[What this task involves]
Transcribe the listing below only from the line with "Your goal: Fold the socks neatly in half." up to and including the line with "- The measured".
————
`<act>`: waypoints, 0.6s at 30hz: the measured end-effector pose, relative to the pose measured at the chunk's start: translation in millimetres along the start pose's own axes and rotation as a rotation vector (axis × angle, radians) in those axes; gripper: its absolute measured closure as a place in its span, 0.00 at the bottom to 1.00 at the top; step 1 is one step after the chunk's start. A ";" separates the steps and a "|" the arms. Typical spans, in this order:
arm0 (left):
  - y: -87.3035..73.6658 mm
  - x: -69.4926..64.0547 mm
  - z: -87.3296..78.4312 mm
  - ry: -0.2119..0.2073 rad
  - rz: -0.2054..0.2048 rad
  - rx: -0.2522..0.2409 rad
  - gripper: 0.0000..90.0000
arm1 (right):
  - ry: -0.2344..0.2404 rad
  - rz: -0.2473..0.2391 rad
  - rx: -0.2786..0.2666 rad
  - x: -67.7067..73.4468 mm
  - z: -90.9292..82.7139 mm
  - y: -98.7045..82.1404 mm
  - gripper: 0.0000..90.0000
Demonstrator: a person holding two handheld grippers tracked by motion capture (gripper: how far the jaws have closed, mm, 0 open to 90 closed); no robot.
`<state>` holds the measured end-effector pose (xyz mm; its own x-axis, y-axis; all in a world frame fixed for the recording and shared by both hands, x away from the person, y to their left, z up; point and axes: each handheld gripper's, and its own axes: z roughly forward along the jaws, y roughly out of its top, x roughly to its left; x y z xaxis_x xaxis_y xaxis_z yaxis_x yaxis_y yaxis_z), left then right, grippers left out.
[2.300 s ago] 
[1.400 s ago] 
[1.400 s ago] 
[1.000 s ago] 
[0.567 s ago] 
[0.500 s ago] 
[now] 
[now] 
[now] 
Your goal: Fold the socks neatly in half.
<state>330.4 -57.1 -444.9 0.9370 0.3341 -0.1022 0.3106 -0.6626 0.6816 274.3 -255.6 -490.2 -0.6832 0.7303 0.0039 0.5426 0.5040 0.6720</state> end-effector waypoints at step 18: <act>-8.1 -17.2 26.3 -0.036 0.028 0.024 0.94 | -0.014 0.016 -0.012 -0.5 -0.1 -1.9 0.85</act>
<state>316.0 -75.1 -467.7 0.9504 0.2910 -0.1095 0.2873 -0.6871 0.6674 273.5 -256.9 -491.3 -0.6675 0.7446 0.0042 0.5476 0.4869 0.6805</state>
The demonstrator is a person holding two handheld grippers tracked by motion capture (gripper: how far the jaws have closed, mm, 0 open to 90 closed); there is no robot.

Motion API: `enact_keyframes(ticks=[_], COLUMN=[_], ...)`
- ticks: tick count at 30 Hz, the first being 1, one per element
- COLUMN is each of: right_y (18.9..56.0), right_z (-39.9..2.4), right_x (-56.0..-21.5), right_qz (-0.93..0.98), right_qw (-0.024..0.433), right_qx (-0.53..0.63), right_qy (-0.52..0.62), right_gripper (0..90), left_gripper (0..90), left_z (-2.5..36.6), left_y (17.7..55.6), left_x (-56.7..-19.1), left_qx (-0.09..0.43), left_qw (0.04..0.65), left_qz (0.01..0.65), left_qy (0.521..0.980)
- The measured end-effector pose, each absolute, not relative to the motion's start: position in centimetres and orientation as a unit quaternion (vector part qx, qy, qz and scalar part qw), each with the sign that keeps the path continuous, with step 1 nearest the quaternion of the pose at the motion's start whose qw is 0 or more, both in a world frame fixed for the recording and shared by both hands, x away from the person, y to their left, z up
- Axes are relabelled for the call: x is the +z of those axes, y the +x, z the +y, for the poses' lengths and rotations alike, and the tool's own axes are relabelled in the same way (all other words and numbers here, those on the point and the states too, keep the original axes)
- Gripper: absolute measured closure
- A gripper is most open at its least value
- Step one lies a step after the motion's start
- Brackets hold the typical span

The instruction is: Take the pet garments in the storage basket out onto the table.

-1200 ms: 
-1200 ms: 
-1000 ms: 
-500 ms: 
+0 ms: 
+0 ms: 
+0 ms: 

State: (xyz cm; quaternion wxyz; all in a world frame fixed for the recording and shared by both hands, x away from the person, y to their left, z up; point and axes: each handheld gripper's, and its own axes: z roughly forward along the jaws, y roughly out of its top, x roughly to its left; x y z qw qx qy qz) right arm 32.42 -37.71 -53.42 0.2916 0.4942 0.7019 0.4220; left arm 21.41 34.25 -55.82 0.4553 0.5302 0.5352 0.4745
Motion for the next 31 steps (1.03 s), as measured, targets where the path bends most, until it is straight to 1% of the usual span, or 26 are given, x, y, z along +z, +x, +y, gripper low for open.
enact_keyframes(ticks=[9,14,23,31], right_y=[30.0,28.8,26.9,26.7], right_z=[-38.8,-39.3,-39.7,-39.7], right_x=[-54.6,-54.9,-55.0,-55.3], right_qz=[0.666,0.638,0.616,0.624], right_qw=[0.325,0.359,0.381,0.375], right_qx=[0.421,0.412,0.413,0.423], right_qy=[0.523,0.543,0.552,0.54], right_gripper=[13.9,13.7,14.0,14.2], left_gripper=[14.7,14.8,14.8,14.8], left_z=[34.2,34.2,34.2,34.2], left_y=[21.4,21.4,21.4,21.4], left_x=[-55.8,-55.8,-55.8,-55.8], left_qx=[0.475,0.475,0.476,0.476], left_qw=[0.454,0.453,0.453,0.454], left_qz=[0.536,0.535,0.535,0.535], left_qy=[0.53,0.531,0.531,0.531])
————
[Finished exercise]
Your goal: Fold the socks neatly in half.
<state>330.4 -57.1 -444.9 0.9370 0.3341 -0.1022 0.3106 -0.6626 0.6816 274.3 -255.6 -490.2 -0.6832 0.7303 0.0039 0.5426 0.5040 0.6720</state> end-effector waypoints at step 18: <act>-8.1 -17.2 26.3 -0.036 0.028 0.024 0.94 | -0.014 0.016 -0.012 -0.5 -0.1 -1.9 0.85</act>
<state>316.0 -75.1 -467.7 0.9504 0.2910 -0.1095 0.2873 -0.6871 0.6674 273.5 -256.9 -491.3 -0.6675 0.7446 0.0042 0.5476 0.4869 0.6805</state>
The demonstrator is a person holding two handheld grippers tracked by motion capture (gripper: how far the jaws have closed, mm, 0 open to 90 closed); there is no robot.

Motion API: `enact_keyframes(ticks=[_], COLUMN=[_], ...)`
- ticks: tick count at 30 Hz, the first being 1, one per element
- COLUMN is each of: right_y (18.9..56.0), right_z (-39.9..2.4), right_x (-56.0..-21.5), right_qz (-0.93..0.98), right_qw (-0.024..0.433), right_qx (-0.53..0.63), right_qy (-0.52..0.62), right_gripper (0..90), left_gripper (0..90), left_z (-2.5..36.6), left_y (17.7..55.6), left_x (-56.7..-19.1), left_qx (-0.09..0.43), left_qw (0.04..0.65), left_qz (0.01..0.65), left_qy (0.521..0.980)
- The measured end-effector pose, each absolute, not relative to the motion's start: position in centimetres and orientation as a unit quaternion (vector part qx, qy, qz and scalar part qw), each with the sign that keeps the path continuous, with step 1 nearest the quaternion of the pose at the motion's start whose qw is 0 or more, both in a world frame fixed for the recording and shared by both hands, x away from the person, y to their left, z up

No more output will be added to the exercise.